Official data on the possible decline or rise in numbers of radical fighters and their border crossings in 2016 is missing. The National Security Service has not issued any further reports. A question by this author was not returned (January 16). The US State Department Bureau of Diplomatic Security rates the terrorist threat in Georgia itself as “high” (Osac.gov, January 17). Citing the general change in the Islamic State’s strategy toward globally dispersed terrorist acts—which aligns with its losses of territory in Syria and Iraq—expert Irakli Maisaia claims that “a well-trained unit of 600–700 fighters” was formed by the IS “with the main goal to conduct attacks in Europe, Central Asia and the Caucasus,” including Georgia (Resonancedaily.com, June 22, 2016).
Areshidze agrees that terrorist attacks on transportation hubs in Georgia cannot be excluded (Author’s interview, January 17). Maisaia points to a recent pattern of attacks in the South Caucasus region and Central Asia, including in Dagestan, where 5 soldiers were killed and 20 wounded, as well as Kazakhstan, which suffered 17 victims last June in the city of Aktobe (Resonancedaily.com, June 22, 2016). The terrorist attack in Aktobe disrupted an important transit node of the transcontinental Silk Road network, which also extends to Georgia. Another threat, which Georgia shares with other Western countries, is the return of fighters back to their homeland, where they can blend in to prepare new, decentralized attacks. Areshidze also underlines that this risk of a homegrown type of jihad in Georgia, including by returning fighters, is tangible (Author’s interview, January 17).

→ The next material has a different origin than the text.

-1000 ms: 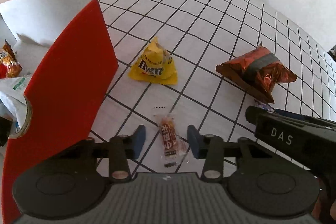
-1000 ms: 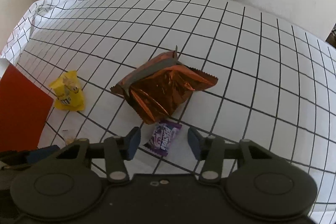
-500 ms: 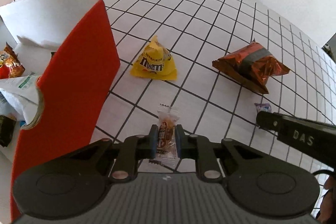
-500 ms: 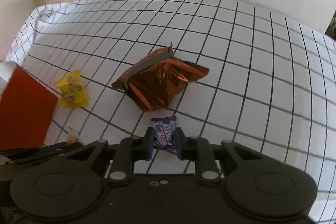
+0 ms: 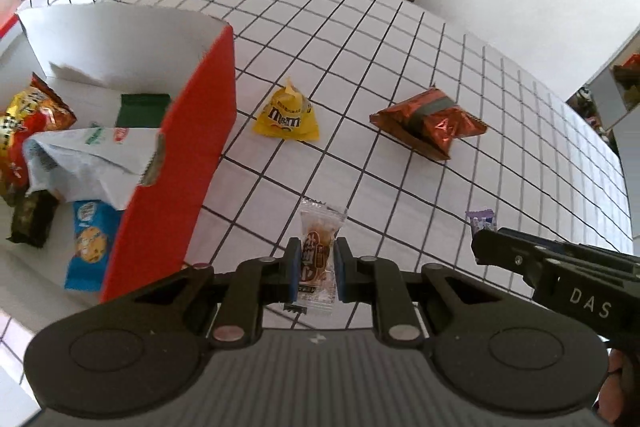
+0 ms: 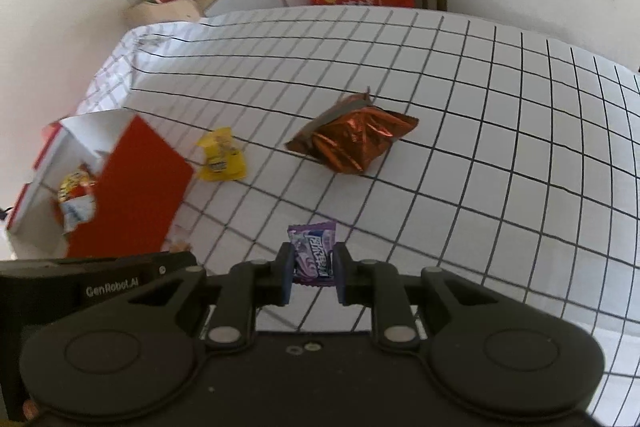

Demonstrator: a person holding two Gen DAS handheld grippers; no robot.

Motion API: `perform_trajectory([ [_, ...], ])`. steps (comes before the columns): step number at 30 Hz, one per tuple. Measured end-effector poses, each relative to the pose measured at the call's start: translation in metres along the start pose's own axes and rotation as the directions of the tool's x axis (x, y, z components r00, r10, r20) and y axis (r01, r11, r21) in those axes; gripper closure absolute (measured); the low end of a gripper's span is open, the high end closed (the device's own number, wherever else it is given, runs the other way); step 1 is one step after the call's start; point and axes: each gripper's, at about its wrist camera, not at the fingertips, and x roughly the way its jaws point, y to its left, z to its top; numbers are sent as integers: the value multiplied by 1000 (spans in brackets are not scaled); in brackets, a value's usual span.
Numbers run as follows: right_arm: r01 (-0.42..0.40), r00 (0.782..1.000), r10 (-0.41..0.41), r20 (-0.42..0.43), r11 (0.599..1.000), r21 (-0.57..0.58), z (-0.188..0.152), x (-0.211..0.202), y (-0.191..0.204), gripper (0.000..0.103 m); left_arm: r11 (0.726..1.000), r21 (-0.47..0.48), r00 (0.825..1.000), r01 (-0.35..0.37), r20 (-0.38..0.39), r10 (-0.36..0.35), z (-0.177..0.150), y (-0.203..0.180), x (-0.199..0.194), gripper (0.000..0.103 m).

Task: Organize snacks
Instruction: 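Carry the clear candy in the left tool while the right tool carries the purple candy into the box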

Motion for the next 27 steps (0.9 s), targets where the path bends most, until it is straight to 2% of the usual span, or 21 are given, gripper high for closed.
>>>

To date, official information by Georgian security agencies to either confirm or deny such threats is absent. The recent series of terrorist attacks in neighboring Turkey, including the June 2016 Istanbul airport bombing claimed by the Islamic State as well as the killing of the Russian Ambassador and the attack on a night club in December, indicate a new volatility also to the south of Georgia.
The novel threat seems to be the shift from the export of regional terrorists to Syria and Iraq toward a refocusing of terrorist activities in the off-the-battleground areas hitherto considered relatively safe from terrorism by local governments. As the Islamic State, al-Qaeda and other terrorist groups continue to experience setbacks in their “safe havens” in the Middle East, recent attacks in France, Germany, Belgium and the United States have proven that relatively low-cost acts of terrorism in regions of the West with low-level readiness become more attractive. More modest levels of actual involvement in the international fight against terrorism by particular countries do not seem to significantly reduce the risk of attacks. Meanwhile, Georgia continues its contribution to the North Atlantic Treaty Organization’s (NATO) counter-terrorism efforts, including the Resolute Support Mission in Afghanistan (Civil Georgia, January 17), which, if anything, increases such risks.